50 chicos participaron en total, de ellos 35 consiguieron romper las medidas de “seguridad” de las páginas electorales. Pero hubo un chico que eclipsó toda la atención: Emmet Brewer, un escolar de tan solo 11 años de edad logró hackear en 10 minutos la página electoral del estado de Florida, moviendo millones de votos a placer y demostrando que tan solo se necesita un ordenador y una serie de habilidades para lograr modificar la voluntad popular y el resultado de cualquier elección.

Afortunadamente se trató de un ejercicio controlado, diseñado para demostrar las carencias que en cuanto a ciberseguridad tiene el sistema electoral norteamericano.

Apenas conocerse la noticia, el Departamento de Estado de los Estados Unidos respondió a través de un comunicado en el que primero felicitaban a los participantes por sus habilidades, para luego asegurar que la seguridad de las páginas reales no podría ser tan fácilmente vulnerada.

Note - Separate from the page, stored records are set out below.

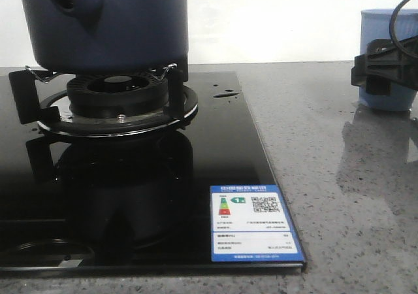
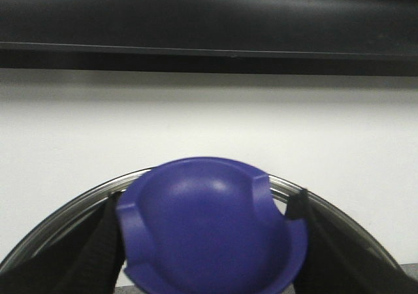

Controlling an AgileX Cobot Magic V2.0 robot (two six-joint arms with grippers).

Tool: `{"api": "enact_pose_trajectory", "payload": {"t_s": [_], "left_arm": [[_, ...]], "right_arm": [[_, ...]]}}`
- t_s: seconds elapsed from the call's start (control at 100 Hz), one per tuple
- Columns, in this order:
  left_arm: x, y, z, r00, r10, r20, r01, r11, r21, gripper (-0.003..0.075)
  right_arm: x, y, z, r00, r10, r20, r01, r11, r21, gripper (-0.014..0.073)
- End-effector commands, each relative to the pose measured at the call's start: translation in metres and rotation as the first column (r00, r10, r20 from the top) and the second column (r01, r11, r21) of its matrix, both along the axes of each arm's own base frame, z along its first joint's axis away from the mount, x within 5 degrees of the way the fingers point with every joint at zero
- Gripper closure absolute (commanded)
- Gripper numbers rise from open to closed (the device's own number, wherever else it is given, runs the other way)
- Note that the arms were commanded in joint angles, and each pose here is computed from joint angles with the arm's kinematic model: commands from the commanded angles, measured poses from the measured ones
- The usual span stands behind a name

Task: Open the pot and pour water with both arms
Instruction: 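Close the right gripper around the light blue ribbed cup, then lift the cup with the right gripper and carry it toward the pot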

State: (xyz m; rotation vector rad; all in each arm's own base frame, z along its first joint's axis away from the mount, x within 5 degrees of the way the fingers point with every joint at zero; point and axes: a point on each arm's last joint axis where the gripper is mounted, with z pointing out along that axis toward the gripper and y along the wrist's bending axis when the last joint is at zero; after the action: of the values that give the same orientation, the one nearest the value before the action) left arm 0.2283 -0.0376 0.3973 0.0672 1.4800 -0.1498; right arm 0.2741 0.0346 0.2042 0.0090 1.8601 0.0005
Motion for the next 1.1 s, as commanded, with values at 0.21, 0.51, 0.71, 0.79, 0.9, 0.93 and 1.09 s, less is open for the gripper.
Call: {"api": "enact_pose_trajectory", "payload": {"t_s": [0.21, 0.51, 0.71, 0.79, 0.9, 0.93, 1.09], "left_arm": [[-0.0090, 0.0047, 0.0266, 0.987, 0.030, 0.156, -0.026, 0.999, -0.029, 0.0380], [-0.0090, 0.0048, 0.0267, 0.987, 0.030, 0.158, -0.026, 0.999, -0.030, 0.0380], [-0.0090, 0.0048, 0.0267, 0.987, 0.030, 0.158, -0.026, 0.999, -0.030, 0.0380], [-0.0090, 0.0048, 0.0267, 0.987, 0.030, 0.158, -0.026, 0.999, -0.030, 0.0380], [-0.0090, 0.0048, 0.0267, 0.987, 0.030, 0.158, -0.026, 0.999, -0.030, 0.0380], [-0.0090, 0.0048, 0.0267, 0.987, 0.030, 0.158, -0.026, 0.999, -0.030, 0.0380], [-0.0090, 0.0048, 0.0267, 0.987, 0.030, 0.158, -0.026, 0.999, -0.030, 0.0380]], "right_arm": [[0.0048, -0.0012, 0.0225, 0.990, -0.011, 0.140, 0.011, 1.000, -0.003, -0.0052], [0.0067, -0.0027, 0.0251, 0.982, -0.024, 0.189, 0.026, 1.000, -0.007, -0.0046], [0.0087, -0.0028, 0.0220, 0.981, -0.028, 0.194, 0.031, 0.999, -0.011, -0.0045], [0.0087, -0.0028, 0.0220, 0.981, -0.028, 0.194, 0.031, 0.999, -0.011, -0.0043], [0.0087, -0.0028, 0.0220, 0.981, -0.028, 0.194, 0.031, 0.999, -0.011, 0.0015], [0.0087, -0.0028, 0.0220, 0.981, -0.028, 0.194, 0.031, 0.999, -0.011, 0.0047], [0.0087, -0.0028, 0.0219, 0.981, -0.028, 0.192, 0.030, 0.999, -0.011, 0.0225]]}}
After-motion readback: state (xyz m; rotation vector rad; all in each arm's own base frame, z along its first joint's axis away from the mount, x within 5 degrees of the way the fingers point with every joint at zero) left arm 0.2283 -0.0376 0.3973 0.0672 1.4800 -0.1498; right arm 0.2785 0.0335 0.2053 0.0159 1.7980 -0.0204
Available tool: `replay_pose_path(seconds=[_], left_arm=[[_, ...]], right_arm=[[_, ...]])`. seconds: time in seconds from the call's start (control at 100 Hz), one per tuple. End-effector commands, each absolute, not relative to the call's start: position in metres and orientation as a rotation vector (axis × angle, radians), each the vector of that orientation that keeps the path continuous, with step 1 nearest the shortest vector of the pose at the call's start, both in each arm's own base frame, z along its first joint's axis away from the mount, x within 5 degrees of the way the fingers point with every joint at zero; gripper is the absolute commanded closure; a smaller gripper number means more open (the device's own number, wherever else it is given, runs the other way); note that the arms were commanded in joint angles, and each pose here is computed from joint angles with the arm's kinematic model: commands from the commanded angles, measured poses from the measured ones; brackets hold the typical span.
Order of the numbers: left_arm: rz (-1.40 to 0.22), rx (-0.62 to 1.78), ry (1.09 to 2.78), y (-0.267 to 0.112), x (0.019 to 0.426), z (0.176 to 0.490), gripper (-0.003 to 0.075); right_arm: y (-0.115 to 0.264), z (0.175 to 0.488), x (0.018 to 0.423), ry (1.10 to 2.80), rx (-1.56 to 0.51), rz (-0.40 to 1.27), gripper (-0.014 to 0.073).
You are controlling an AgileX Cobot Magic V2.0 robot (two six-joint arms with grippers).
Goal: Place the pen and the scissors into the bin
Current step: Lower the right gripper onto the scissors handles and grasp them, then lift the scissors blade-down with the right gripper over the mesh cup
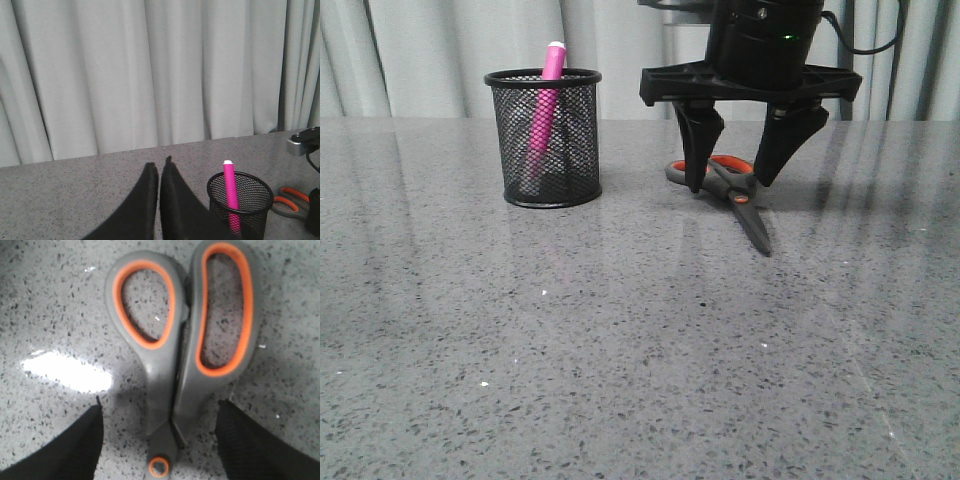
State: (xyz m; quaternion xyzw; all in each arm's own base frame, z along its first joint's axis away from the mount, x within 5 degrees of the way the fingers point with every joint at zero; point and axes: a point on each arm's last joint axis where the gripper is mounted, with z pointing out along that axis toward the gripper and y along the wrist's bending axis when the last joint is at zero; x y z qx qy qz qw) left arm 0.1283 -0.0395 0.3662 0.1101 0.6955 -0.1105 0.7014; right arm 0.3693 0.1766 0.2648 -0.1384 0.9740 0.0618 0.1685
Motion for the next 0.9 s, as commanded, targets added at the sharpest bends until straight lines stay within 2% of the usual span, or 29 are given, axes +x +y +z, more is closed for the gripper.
replay_pose_path(seconds=[0.0,0.6,0.89], left_arm=[[-0.240,0.189,1.463,-0.036,0.127,0.382,0.0742],[-0.240,0.189,1.463,-0.036,0.127,0.382,0.0742],[-0.240,0.189,1.463,-0.036,0.127,0.382,0.0742]], right_arm=[[0.176,0.294,0.370,2.663,-0.378,0.210,0.0162],[0.176,0.281,0.378,2.670,-0.399,0.152,0.0174],[0.176,0.281,0.379,2.653,-0.402,0.146,0.0446]])
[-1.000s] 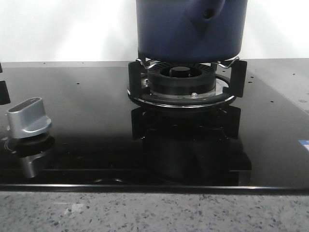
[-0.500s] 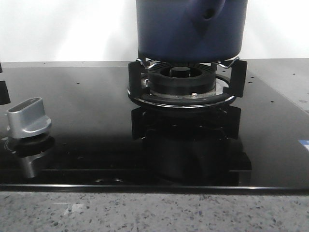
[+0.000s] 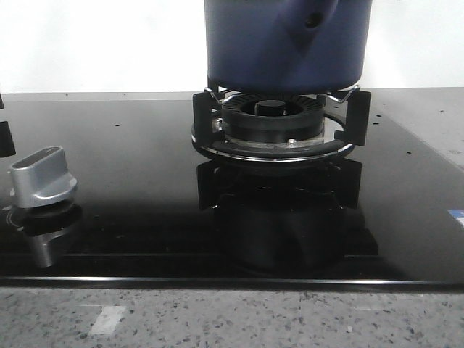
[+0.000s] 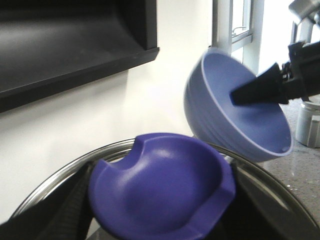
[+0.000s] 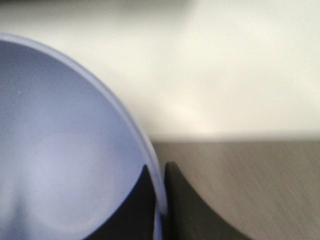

Ya sea que creamos en la versión de los hackers o en la del Departamento de Estado, lo cierto es que este tipo de noticias abren un debate importante acerca de cuán confiables son las herramientas informáticas para el manejo de situaciones muy delicadas. Algunos, como yo, terminamos preguntándonos ¿no será mejor hacerlo a la antigua, con papel y lápiz?